Many people dream of getting married under the palm trees by the sea. But before you take the plunge, you’ll need to follow a few important rules. This way you can get married with peace of mind and enjoy your honeymoon even more!
Quebec’s conditions for a valid marriage
A Quebec couple can get married abroad. For the marriage to be recognized in Quebec, it must meet a few basic conditions:
The two people getting married must be at least 16 years old. If they’re between the ages of 16 and 18, they need the court’s permission to marry.
They must freely agree to the marriage and understand the consequences. If a person gets married as a result of threats, the marriage isn’t valid in Quebec, regardless of where the threats were made.
They must be officially divorced, if they were previously married. Quebec laws don’t allow marriage to more than one person at a time.
They can’t be related. Marriage is permitted between cousins, but not between a father and daughter, a mother and son, or a brother and sister, for example.
Rules of the foreign country
Since each country has its own laws, you’ll need some information before booking your flight! Who can perform the ceremony? Where will the ceremony take place? Will you need one or more witnesses? Are gay marriages legal? Avoid unpleasant surprises by obtaining this information in advance from the country's embassy or consulate. The Canadian government’s offices abroad may also be able to provide information.
You also need to know which documents the country requires (for example, birth certificates, a divorce certificate, if either of you was married before, and sometimes even blood test results). You may need to have these documents translated into the language of the country and maybe even have them certified by the country’s Canadian embassy or consulate.
A valid marriage once you’re back home
If you’ve followed all the rules, you’ll have the same rights and responsibilities as couples married in Quebec. This means that Quebec laws apply, for example, to the division of property and to support payments. Also, Quebec’s “default” matrimonial regime of partnership of acquests will automatically apply to your marriage. If you wish to choose a different matrimonial regime, you can ask a notary to prepare a marriage contract before you leave.

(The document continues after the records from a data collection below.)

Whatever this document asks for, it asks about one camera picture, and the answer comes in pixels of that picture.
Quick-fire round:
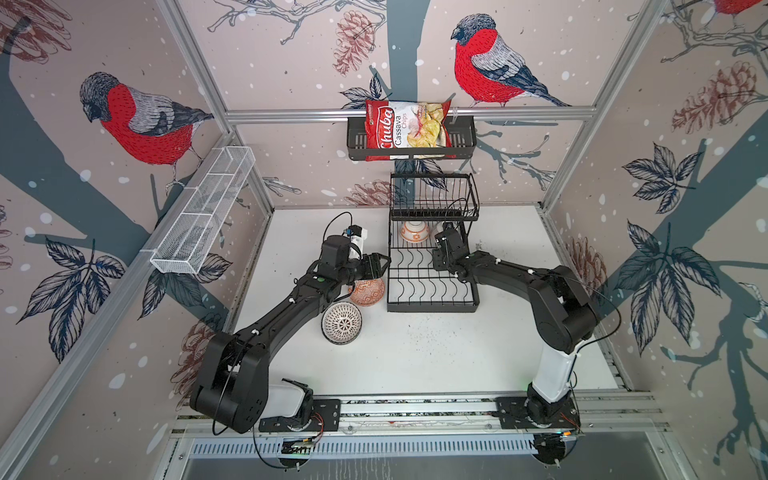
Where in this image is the red blue patterned bowl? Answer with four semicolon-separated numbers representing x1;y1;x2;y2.
349;278;386;307

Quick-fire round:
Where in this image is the orange floral bowl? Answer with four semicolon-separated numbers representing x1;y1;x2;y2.
399;221;431;244

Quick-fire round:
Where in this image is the black white lattice bowl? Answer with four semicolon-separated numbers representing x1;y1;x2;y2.
321;302;363;345

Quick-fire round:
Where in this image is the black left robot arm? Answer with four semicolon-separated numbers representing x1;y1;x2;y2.
189;230;391;434

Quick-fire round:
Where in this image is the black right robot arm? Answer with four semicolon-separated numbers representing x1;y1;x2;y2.
432;222;601;425

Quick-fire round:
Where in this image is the red cassava chips bag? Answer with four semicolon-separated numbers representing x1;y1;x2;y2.
365;100;452;150

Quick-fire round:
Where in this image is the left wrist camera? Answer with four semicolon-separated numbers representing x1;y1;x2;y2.
343;225;367;260

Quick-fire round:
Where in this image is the black wire dish rack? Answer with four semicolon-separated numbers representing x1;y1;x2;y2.
386;173;479;314

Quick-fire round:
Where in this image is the black wall basket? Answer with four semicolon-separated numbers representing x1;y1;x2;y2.
347;116;477;161

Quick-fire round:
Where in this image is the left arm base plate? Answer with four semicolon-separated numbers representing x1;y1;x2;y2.
257;399;341;434

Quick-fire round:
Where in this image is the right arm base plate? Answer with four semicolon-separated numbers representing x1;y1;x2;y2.
495;395;581;430

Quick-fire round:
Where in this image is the white mesh wall shelf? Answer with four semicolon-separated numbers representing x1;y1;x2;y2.
150;146;255;275

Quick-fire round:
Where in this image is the aluminium mounting rail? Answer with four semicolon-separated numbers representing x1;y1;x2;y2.
170;391;664;436

You don’t have to provide any documents to Quebec authorities for your marriage to be considered valid here. However, it’s a good idea to send the official marriage certificate issued in the foreign country to the Registre de l’état civil du Québec (civil status register). This will make things easier when you need to deal with Quebec departments and agencies. To register your marriage, you must provide proof that your main place of residence is in Quebec. You must also provide an original or certified copy of your marriage certificate. If your marriage certificate isn’t in English or French, you must have it translated by a member of the Ordre des traducteurs, terminologues et interprètes agréés du Québec (professional order of translators).
Marrying a foreigner abroad
Trips to foreign countries can sometimes lead to romance and even a wedding! But things can get complicated if one of the future spouses isn’t from Quebec. For your marriage to be valid, there are several rules to follow. In this case, you should talk to a lawyer or notary.
If you want your new spouse to immigrate to Quebec, there is a whole legal process to be followed. Contrary to what some people believe, marriage doesn’t automatically give your spouse Canadian citizenship. But you can sponsor your spouse to become a permanent resident, as long as certain conditions are met.
Important! Sponsorship lasts for three years from the date the person becomes a permanent resident, no matter what the outcome of your love story! In other words, you’ll be financially responsible for your spouse for three years, even if you get divorced during this period.
For more information on the conditions and process for sponsorship, visit the website of Immigration, Refugees and Citizenship Canada.
This article explains in a general way the law that applies in Quebec. This article is not a legal opinion or legal advice. To find out the specific rules for your situation, consult a lawyer or notary.